Political Research Quarterly | 2015
Travis N. Ridout; Michael M. Franz; Erika Franklin Fowler
This research examines how an attack ad’s sponsorship conditions its effectiveness. We use data from a survey experiment that exposed participants to a fictional campaign ad. Treatments varied the ad’s sponsor (candidate vs. group), the group’s donor base (small donor vs. large donors), and the format of the donor disclosure (news reports vs. disclaimers in the ads). We find that ads sponsored by unknown groups are more effective than candidate-sponsored ads, but disclosure of donors reduces the influence of group advertising, leveling the playing field such that candidate- and group-sponsored attacks become equally effective. Increased disclosure does not, however, advantage small-donor groups over large-donor groups.

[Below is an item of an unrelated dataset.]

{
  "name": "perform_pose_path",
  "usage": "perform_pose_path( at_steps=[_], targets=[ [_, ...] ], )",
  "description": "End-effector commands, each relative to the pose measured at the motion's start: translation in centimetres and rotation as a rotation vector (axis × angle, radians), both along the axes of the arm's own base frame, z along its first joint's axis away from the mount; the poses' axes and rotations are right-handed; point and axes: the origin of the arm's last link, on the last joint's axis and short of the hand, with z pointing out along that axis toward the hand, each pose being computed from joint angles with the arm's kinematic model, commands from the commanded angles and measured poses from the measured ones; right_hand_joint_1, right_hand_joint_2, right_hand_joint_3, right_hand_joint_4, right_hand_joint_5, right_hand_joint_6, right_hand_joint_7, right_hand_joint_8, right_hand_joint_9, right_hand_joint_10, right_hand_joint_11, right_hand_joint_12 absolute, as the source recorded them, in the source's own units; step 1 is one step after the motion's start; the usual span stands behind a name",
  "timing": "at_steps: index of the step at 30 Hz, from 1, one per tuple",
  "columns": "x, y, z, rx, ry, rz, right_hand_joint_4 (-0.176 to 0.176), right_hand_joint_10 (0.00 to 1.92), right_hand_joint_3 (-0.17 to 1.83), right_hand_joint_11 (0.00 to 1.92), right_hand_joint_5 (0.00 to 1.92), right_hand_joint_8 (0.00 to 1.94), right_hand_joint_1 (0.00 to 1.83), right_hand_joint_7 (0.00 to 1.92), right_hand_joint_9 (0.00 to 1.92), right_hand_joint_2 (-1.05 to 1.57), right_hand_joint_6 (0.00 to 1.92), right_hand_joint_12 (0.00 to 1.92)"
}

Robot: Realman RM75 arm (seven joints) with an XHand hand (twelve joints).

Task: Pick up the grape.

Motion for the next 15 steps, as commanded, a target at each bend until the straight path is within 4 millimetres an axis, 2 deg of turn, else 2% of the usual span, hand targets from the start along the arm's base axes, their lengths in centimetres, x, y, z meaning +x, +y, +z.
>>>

American Politics Research | 2018
Travis N. Ridout; Erika Franklin Fowler; Michael M. Franz; Kenneth M. Goldstein
Scholars agree that there has been an increase in polarization among political elites, though there continues to be debate on the extent to which polarization exists among the mass public. Still, there is general agreement that the American public has become more sorted over the past two decades, a time during which political ad volumes have increased and ads have become more negative. In this research, we explore whether there is a link between the two. We take advantage of variation in the volume and tone of political advertising across media markets to examine the link between advertising and three dependent variables: issue polarization, affective polarization, and sorting. We focus on the impact of both recent ad exposure and cumulative ad exposure across several election cycles. Ultimately, we find little impact of advertising on polarization or sorting, both overall and among subgroups of the population.